[Data shown — start]

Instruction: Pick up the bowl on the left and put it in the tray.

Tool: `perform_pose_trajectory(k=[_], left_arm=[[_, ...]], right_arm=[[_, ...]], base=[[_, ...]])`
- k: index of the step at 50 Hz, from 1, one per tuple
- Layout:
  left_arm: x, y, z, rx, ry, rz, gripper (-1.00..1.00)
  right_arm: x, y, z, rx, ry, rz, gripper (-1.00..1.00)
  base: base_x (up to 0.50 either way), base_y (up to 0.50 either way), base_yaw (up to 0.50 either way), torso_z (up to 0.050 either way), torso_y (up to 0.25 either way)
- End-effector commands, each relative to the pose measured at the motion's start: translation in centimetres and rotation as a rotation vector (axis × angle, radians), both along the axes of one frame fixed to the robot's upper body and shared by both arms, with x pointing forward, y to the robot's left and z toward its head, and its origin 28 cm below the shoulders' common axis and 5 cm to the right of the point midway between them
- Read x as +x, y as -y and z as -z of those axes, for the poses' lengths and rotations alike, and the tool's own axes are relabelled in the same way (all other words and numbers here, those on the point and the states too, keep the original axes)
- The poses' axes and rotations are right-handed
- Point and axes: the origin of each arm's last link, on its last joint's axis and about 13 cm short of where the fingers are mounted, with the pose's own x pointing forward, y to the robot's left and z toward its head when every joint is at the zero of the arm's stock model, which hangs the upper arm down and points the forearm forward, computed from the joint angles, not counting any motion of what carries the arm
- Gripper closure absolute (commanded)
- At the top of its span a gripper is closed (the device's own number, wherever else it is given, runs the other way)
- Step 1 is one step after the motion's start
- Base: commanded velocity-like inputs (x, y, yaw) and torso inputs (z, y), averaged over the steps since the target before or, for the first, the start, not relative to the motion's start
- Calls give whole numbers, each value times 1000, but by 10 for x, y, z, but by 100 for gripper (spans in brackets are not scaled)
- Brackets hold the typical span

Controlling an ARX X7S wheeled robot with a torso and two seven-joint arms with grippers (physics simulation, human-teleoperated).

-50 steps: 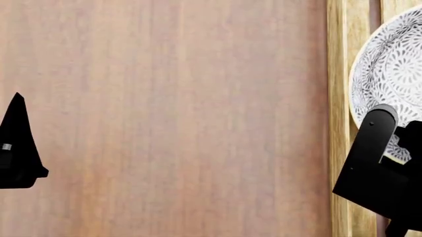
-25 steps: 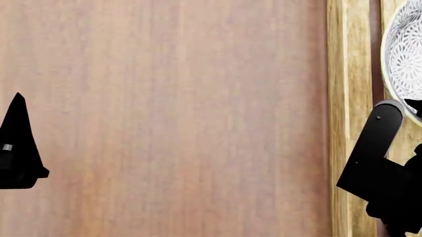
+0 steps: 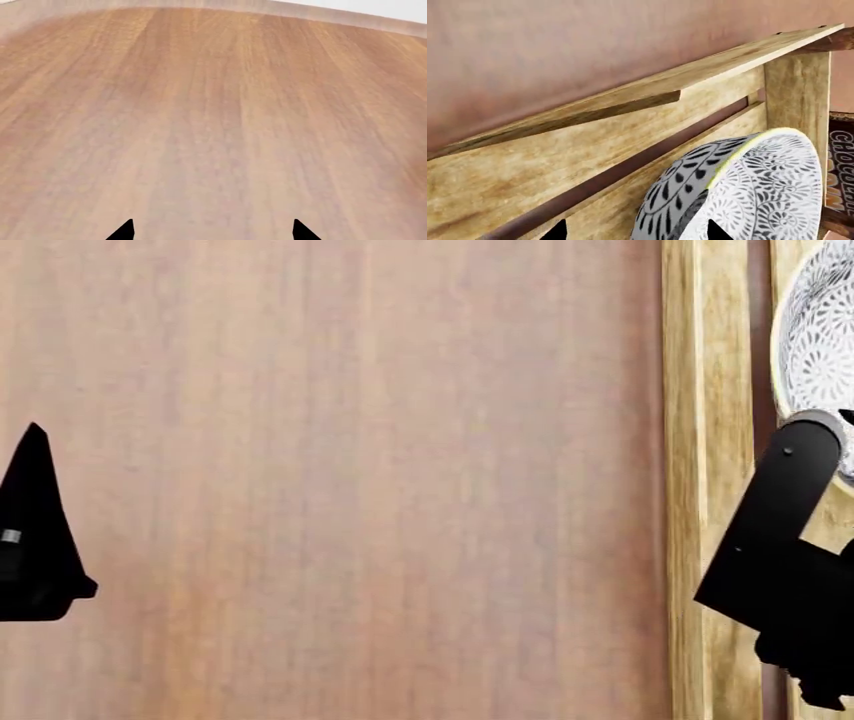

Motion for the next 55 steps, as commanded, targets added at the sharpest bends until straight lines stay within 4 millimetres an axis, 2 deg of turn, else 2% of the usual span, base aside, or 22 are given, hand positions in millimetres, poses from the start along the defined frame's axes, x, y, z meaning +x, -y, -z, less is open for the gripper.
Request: perform_pose_trajectory(k=[1, 8, 16, 24, 32, 39, 42, 43, 45, 47, 48, 49, 50, 52, 53, 54, 55], left_arm=[[-4, 1, -4, -1, 13, 2, -100], [-5, 1, -7, -2, 22, 4, -100], [-6, 1, -8, 0, 25, 6, -100], [-7, 1, -9, 1, 30, 7, -100], [-10, 2, -11, 4, 35, 9, -100], [-11, 2, -12, 7, 38, 10, -100], [-13, 2, -13, 3, 42, 12, -100], [-14, 1, -13, 3, 44, 9, -100], [-15, 0, -14, 2, 47, 7, -100], [-18, -3, -15, 1, 57, 2, -100], [-19, -3, -16, 2, 61, -3, -100], [-20, -4, -17, 2, 64, -5, -100], [-22, -6, -18, 5, 72, -11, -100], [-25, -8, -19, 10, 76, -17, -100], [-26, -9, -19, 16, 80, -20, -100], [-29, -11, -21, 27, 87, -27, -100], [-31, -12, -21, 30, 91, -29, -100]], right_arm=[[-21, -4, -33, 0, 63, -15, -100], [-37, -7, -54, 3, 89, -32, -100], [-54, -10, -64, 13, 69, -59, -100], [-75, -12, -80, 4, 120, -86, -100], [-109, -20, -89, -5, 231, -166, -100], [-124, -24, -105, -29, 353, -237, -100], [-134, -26, -112, 16, 468, -259, -100], [-137, -28, -111, 83, 536, -265, -100], [-133, -29, -107, 111, 578, -260, -100], [-124, -34, -94, 202, 627, -255, -100], [-127, -37, -90, 288, 667, -230, -100], [-119, -40, -80, 319, 614, -238, -100], [-112, -44, -67, 390, 639, -226, -100], [-115, -47, -67, 441, 669, -221, -100], [-127, -49, -75, 487, 742, -200, -100], [-115, -60, -59, 565, 656, -157, -100], [-103, -76, -67, 683, 683, -432, -100]], base=[[0, 0, 0, 0, 0], [0, 0, 0, 0, 0], [0, 0, 0, 0, 0], [0, 0, 0, 0, 0], [0, 0, 0, 0, 0], [0, 0, 0, 0, 0], [0, 0, 0, 0, 0], [0, 0, 0, 0, 0], [0, 0, 0, 0, 0], [0, 0, 0, 0, 0], [0, 0, 0, 0, 0], [0, 0, 0, 0, 0], [0, 0, 0, 0, 0], [0, 0, 0, 0, -5], [0, 0, 0, 0, 0], [0, 0, 0, 0, 0], [0, 0, 0, 0, 0]])
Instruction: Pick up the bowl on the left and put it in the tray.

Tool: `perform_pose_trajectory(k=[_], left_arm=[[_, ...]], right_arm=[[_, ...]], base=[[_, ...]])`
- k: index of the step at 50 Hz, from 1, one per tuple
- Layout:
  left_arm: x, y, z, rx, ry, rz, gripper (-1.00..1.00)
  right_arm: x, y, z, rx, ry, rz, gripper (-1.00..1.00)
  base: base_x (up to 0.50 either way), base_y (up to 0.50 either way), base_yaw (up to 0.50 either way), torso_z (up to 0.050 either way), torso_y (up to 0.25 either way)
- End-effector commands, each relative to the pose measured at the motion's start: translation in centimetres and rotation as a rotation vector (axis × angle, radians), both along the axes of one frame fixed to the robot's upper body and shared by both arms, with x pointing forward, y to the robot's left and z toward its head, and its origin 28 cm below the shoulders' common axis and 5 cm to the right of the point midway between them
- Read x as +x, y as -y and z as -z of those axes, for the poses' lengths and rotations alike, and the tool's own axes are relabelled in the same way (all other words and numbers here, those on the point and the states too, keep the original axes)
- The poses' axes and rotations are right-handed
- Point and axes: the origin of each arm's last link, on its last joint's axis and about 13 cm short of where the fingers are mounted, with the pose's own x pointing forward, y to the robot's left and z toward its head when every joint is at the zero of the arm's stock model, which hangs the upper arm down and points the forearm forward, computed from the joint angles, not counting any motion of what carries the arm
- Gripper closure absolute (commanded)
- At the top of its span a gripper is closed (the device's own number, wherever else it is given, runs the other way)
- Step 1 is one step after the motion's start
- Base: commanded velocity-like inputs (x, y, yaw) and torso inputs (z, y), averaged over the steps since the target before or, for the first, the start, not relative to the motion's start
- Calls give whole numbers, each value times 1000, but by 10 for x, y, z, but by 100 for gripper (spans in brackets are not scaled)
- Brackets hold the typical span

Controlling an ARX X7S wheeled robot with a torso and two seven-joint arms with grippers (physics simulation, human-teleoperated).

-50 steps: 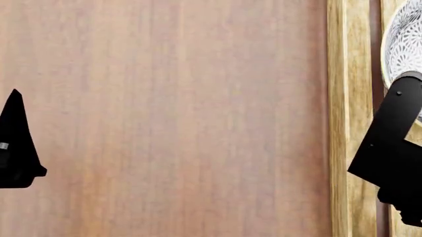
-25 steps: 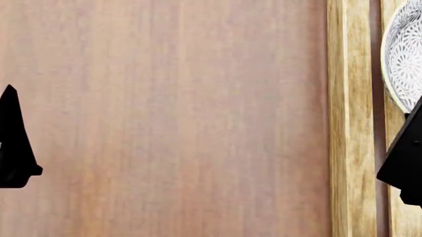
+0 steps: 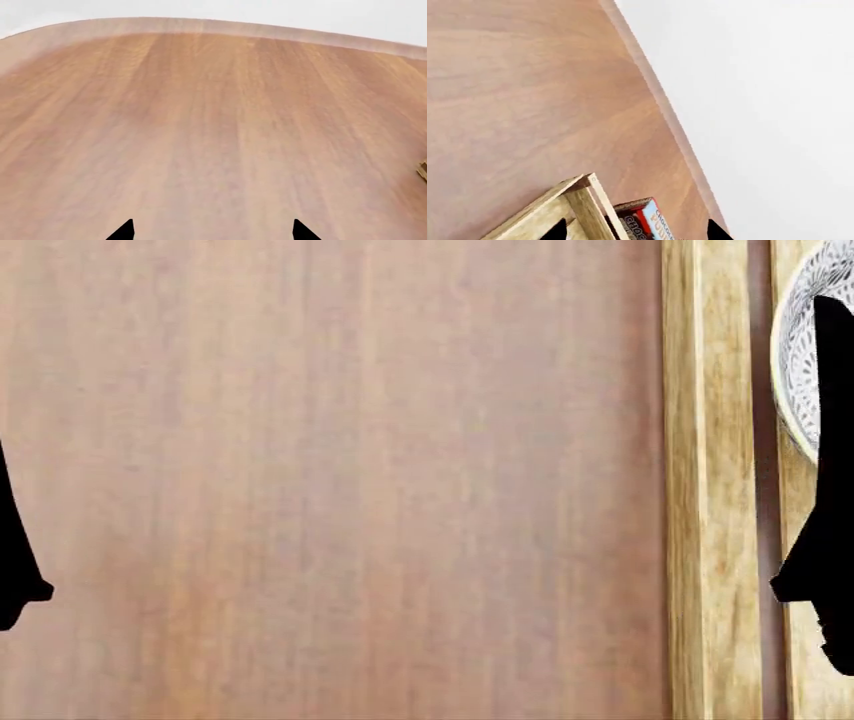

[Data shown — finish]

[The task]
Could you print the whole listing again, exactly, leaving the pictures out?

[Response to the task]
Instruction: Pick up the bowl on the left and put it in the tray.

Tool: `perform_pose_trajectory(k=[_], left_arm=[[_, ...]], right_arm=[[_, ...]], base=[[_, ...]])`
- k: index of the step at 50 Hz, from 1, one per tuple
- Layout:
  left_arm: x, y, z, rx, ry, rz, gripper (-1.00..1.00)
  right_arm: x, y, z, rx, ry, rz, gripper (-1.00..1.00)
  base: base_x (up to 0.50 either way), base_y (up to 0.50 either way), base_yaw (up to 0.50 either way), torso_z (up to 0.050 either way), torso_y (up to 0.25 either way)
- End-effector commands, each relative to the pose measured at the motion's start: translation in centimetres and rotation as a rotation vector (axis × angle, radians), both along the axes of one frame fixed to the robot's upper body and shared by both arms, with x pointing forward, y to the robot's left and z toward its head, and its origin 28 cm below the shoulders' common axis and 5 cm to the right of the point midway between them
- Read x as +x, y as -y and z as -z of those axes, for the poses' lengths and rotations alike, and the tool's own axes are relabelled in the same way (all other words and numbers here, those on the point and the states too, keep the original axes)
- The poses' axes and rotations are right-handed
- Point and axes: the origin of each arm's last link, on its last joint's axis and about 13 cm short of where the fingers are mounted, with the pose's own x pointing forward, y to the robot's left and z toward its head when every joint is at the zero of the arm's stock model, which hangs the upper arm down and points the forearm forward, computed from the joint angles, not counting any motion of what carries the arm
- Gripper closure absolute (commanded)
- At the top of its span a gripper is closed (the device's own number, wherever else it is given, runs the other way)
- Step 1 is one step after the motion's start
- Base: commanded velocity-like inputs (x, y, yaw) and torso inputs (z, y), averaged over the steps since the target before or, for the first, the start, not relative to the motion's start
- Calls give whole numbers, each value times 1000, but by 10 for x, y, z, but by 100 for gripper (spans in brackets are not scaled)
- Brackets hold the typical span

Controlling an ARX X7S wheeled robot with a torso and two seven-joint arms with grippers (physics simulation, human-teleoperated).

-50 steps: 
-25 steps: 
+0 steps: 

Motion for the next 55 steps, as commanded, targets added at the sharpest bends until straight lines stay within 4 millimetres an axis, 2 deg of turn, else 2% of the usual span, base aside, or 22 are given, hand positions in millimetres, poses from the start along the defined frame's axes, x, y, z meaning +x, -y, -z, less is open for the gripper.
Request: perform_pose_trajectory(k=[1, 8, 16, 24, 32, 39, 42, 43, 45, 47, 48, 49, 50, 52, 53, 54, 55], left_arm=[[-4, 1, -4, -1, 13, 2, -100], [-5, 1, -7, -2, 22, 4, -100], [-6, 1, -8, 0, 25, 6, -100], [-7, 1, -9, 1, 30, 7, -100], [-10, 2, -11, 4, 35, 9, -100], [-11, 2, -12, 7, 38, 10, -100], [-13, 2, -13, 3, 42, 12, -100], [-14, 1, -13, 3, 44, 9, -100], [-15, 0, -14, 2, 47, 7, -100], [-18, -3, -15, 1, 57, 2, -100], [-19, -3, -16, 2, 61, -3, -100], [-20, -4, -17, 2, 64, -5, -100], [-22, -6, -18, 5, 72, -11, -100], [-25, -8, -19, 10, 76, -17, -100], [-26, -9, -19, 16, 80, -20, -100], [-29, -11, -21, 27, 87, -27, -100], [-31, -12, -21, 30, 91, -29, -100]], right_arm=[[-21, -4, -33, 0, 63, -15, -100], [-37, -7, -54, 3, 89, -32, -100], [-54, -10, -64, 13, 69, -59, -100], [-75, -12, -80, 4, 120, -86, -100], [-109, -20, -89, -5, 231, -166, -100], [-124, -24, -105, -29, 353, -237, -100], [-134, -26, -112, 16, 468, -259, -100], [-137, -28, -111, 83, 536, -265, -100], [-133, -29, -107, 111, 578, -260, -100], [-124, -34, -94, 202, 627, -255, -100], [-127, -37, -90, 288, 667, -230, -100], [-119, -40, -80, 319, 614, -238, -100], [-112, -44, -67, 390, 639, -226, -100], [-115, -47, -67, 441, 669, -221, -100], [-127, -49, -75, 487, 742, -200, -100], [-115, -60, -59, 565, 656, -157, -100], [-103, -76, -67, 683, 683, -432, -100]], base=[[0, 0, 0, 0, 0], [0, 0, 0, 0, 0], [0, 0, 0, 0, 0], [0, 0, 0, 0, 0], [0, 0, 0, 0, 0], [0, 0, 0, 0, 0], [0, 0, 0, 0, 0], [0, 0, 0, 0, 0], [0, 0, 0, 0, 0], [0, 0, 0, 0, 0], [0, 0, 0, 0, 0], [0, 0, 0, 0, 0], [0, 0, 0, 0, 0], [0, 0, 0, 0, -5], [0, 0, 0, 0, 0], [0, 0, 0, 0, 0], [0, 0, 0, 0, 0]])
Instruction: Pick up the bowl on the left and put it in the tray.

Tool: `perform_pose_trajectory(k=[_], left_arm=[[_, ...]], right_arm=[[_, ...]], base=[[_, ...]])`
- k: index of the step at 50 Hz, from 1, one per tuple
- Layout:
  left_arm: x, y, z, rx, ry, rz, gripper (-1.00..1.00)
  right_arm: x, y, z, rx, ry, rz, gripper (-1.00..1.00)
  base: base_x (up to 0.50 either way), base_y (up to 0.50 either way), base_yaw (up to 0.50 either way), torso_z (up to 0.050 either way), torso_y (up to 0.25 either way)
- End-effector commands, each relative to the pose measured at the motion's start: translation in centimetres and rotation as a rotation vector (axis × angle, radians), both along the axes of one frame fixed to the robot's upper body and shared by both arms, with x pointing forward, y to the robot's left and z toward its head, and its origin 28 cm below the shoulders' common axis and 5 cm to the right of the point midway between them
- Read x as +x, y as -y and z as -z of those axes, for the poses' lengths and rotations alike, and the tool's own axes are relabelled in the same way (all other words and numbers here, those on the point and the states too, keep the original axes)
- The poses' axes and rotations are right-handed
- Point and axes: the origin of each arm's last link, on its last joint's axis and about 13 cm short of where the fingers are mounted, with the pose's own x pointing forward, y to the robot's left and z toward its head when every joint is at the zero of the arm's stock model, which hangs the upper arm down and points the forearm forward, computed from the joint angles, not counting any motion of what carries the arm
- Gripper closure absolute (commanded)
- At the top of its span a gripper is closed (the device's own number, wherever else it is given, runs the other way)
- Step 1 is one step after the motion's start
- Base: commanded velocity-like inputs (x, y, yaw) and torso inputs (z, y), averaged over the steps since the target before or, for the first, the start, not relative to the motion's start
- Calls give whole numbers, each value times 1000, but by 10 for x, y, z, but by 100 for gripper (spans in brackets are not scaled)
- Brackets hold the typical span

Controlling an ARX X7S wheeled robot with a torso and two seven-joint arms with grippers (physics simulation, human-teleoperated).

-50 steps: 
-25 steps: 
+0 steps: 

What needed an answer now has one.